Fortunately, there were not enough seats for the number of patients and at last the perfect opportunity for disruption occurred. An elderly man came in and the only chair available had been reserved by a selfish handbag belonging to a comparatively young woman seated next to it. The handbag stubbornly refused to give up its chair..


‘At last’, I thought.


I broke my conversation off with a bloke from Northamptonshire who was telling me about a man he knows in Spain.


     ‘Would you like to sit here, Sir?’ I rose from my chair. The hobbling man faltered in his steps, and I knew he had his eye on the handbag and was heading that way.


     ‘Er, er..’


     ‘No problem, sit here. I don’t mind.’


Bingo! He moved towards my now vacant seat. Of course, the handbag’s companion called over to me. The handbag had jumped into her lap.


     ‘There is a space here if you want it.’


     ‘No, I am fine. Thanks.’


Because my now occupied seat was at the end of a line of seats, and I was standing against the wall, by taking only a single step, I was able to introduce the ninety-something year old to my, now suddenly bereft, chatting partner.


     ‘He knows all about the churches in Norwich’. I said to the old chap.


They talked for a while, while I enjoyed watching the guilt ebb from the minds of the waiting patients. I could see that some people felt none, but most obviously the youngish woman glowed with confusion and regret.


I felt that I had gained a house-point or a gold star or something for polite performance. I suppose a scout or guide might get a badge to sew on. I mentioned this to my previous talking companion when the elderly man with his walking stick was almost immediately called.


     ‘Old man with walking stick!’ the ophthalmologist whispered. Perhaps she likes playing games with people’s hearing. Maybe she thinks that it makes the patients more attentive. You know, prepare them for the instructions she is about to give. ‘Look here. Look there. Turn your head to the right…..’


     ‘Would you like me to carry your stick for you, Sir?’ I asked the slow moving man as he passed. He smiled, while a nurse started to splutter an explanation that he needed it.

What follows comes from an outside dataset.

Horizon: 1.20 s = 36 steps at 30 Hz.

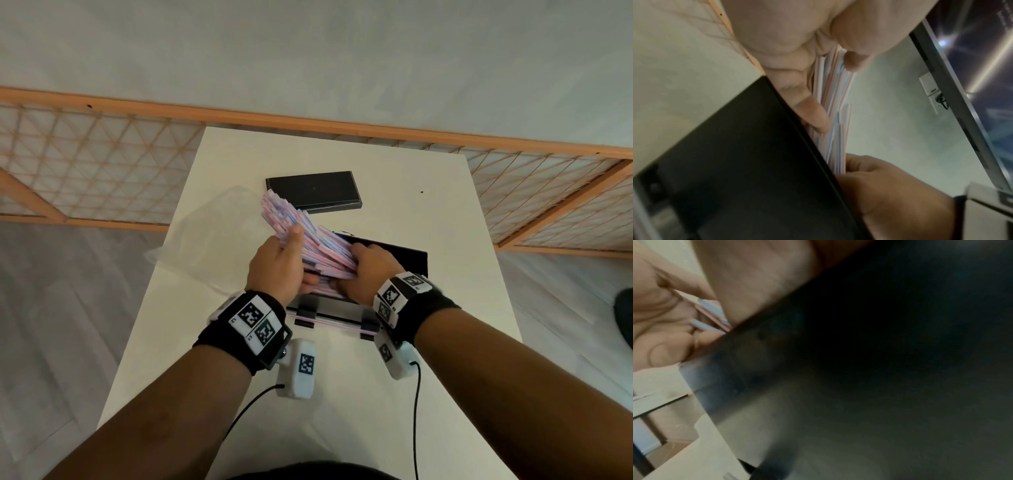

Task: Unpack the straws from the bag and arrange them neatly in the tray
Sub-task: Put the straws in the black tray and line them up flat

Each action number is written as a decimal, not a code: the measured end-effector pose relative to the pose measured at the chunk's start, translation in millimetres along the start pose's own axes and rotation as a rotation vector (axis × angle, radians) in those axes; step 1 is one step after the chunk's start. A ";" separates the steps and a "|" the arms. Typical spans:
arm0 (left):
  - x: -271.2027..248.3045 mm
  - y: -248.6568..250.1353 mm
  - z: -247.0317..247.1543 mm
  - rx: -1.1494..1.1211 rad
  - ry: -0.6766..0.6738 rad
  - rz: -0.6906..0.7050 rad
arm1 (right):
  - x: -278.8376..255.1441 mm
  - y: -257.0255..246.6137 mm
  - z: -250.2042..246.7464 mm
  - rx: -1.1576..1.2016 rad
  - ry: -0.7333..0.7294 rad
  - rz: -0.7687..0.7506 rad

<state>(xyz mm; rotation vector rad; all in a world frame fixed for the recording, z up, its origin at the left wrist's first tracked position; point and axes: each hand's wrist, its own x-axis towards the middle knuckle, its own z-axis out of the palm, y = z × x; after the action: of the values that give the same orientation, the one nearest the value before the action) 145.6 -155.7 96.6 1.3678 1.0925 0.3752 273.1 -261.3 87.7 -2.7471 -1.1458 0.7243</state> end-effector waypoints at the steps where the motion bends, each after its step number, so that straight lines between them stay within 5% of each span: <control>1: -1.0 0.5 1.7 -0.015 0.011 -0.006 | -0.4 0.1 2.2 0.015 0.013 -0.005; 8: -9.0 -1.0 9.9 -0.157 0.059 0.048 | -4.2 -3.3 1.8 0.229 0.107 -0.110; 15: -15.0 5.0 9.0 -0.237 -0.130 -0.061 | -2.7 -3.1 -4.3 0.216 0.123 -0.144; 22: -3.4 18.0 -18.7 -0.130 0.023 0.287 | -8.5 -7.8 -16.1 0.160 0.051 -0.214; 31: -5.8 24.9 -16.4 -0.385 0.183 0.232 | -13.1 -13.4 -13.9 -0.041 0.022 -0.197; 36: -3.2 12.1 -15.6 -0.185 0.154 0.461 | -20.0 -23.0 -13.8 0.006 0.072 -0.265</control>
<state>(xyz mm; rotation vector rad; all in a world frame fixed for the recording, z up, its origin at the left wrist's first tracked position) 136.1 -146.2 111.4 1.4346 0.8328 0.9088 252.2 -257.1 113.5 -2.5231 -1.4504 0.5896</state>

My seating-neighbour said that my gold star was something you get in a primary school, so I told him I was trying to earn enough to be promoted to chair monitor.


Almost immediately another patient entered the waiting room and my fun companion offered his chair. I knew I had competition now. Who can win the most gold stars? By now, he was aware that I knew that I had made a lot of people feel guilty by showing kindness.


The new person found another seat as someone else was called. No-one got any nods of approval.


Things got interesting when two people came in accompanying a gent in an electrified wheelchair, and parked him next to me. Because I was at the end of the row of seats and my now ‘sworn buddy for life’ was next to me, we offered our seats to the standing relatives. Jason, my ‘friend’ was called before he reached the wall, so whoever was responsible for giving out the gold stars missed him and gave his to me. This meant that I had accumulated enough to sit next to the handbag that was now dozing on the woman’s lap. I approached her, and she clutched all her other belongings closer to her.


I know that she was relieved to be soon called because she must have read the same page of her book twelve times. She never turned a page in ten minutes. Perhaps I shouldn’t have told her that I wasn’t going to steal her stuff after she gathered it together, before I sat down next to her.